“Things and experiences gain value when you have to wait for them,” says Harold Schweizer, professor of English at Bucknell University and author of On Waiting (Thinking in Action). To most of us, holding off a purchase seems more like a torture than a way to increase our joy but research seems to contradict popular belief. Waiting actually makes us more excited rather than getting it right away. Hence, in this article, we’ll be discussing on the hidden joy in waiting.
Anticipation can actually increase joy while instant gratification can rob you of it. “If you’re very rich or influential, you can get anything you want right away, but that often leaves people feeling empty and disappointed,” says social psychologist and author Susanne Piet. Anticipation makes your brain produce dopamine, and that makes you feel excited and happy. Research shows that people are happier looking forward to a vacation than during the actual vacation itself.
Fast and furious generation
Not so much referring to the successful movie franchise and more to the state of our being. It seems technology is serving us things faster these days and when it’s not fast enough, we become impatient and instantly furious. Instant gratification such as using emails, social media apps, or chat apps instead of anticipating something from the mailman could be destroying our patience and robbing us the pleasure of delayed gratification.
“Because of the ubiquitous instant gratification, something paradoxical happened in our society,” says Dutch author Mark Mieras in Love, a book that explores the neurobiology of craving. “Because we have so little time to long for something, there is a kind of restlessness in our lives which leads to us enjoying ourselves less.”

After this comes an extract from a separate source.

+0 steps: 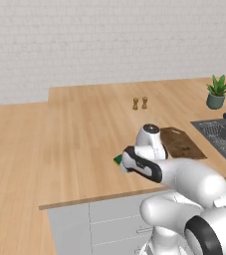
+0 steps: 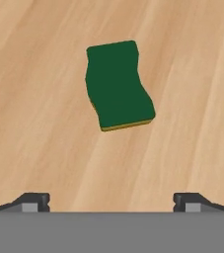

Instantly getting what we want all the time can turn us into restless beings that keep asking what’s next without being able to enjoy and appreciate the experience or the purchase fully. “If you always get everything you want right away, you’re constantly on the treadmill of dissatisfaction, always on the lookout for the next product, set of new clothes, gadget, without ever reaching the stage of quiet enjoyment and being satisfied with what you have.”
The secret to success?
A Book That Takes Its Time by Irene Smit and Astrid van der Hulst cites an infamous Stanford marshmallow study of the late ‘60s and ‘70s. In that study, children were given a marshmallow that they were told they could eat right away, but if they could wait fifteen minutes, they would get two marshmallows. The result? Less than a third of the children could summon up the patience to wait for the second marshmallow.
Years later, a follow-up study showed that the children who waited did better on all fronts – better grades, healthier, happier, and more capable. Could it be that the values such as patience and discipline that helped the children who waited the extra 15 minutes to score that second marshmallow are the exact same values to enable them to be successful later in life?
Didn’t someone once say that delayed gratification is a sign of maturity? To summon the patience to wait because the wait can provide a better result is definitely a sign of maturity and also demonstrate critical thinking.
Let’s make a toast to delaying gratification and cultivating anticipation! It’s time to wait a few days before you pick up that book or that bag you are thinking about purchasing.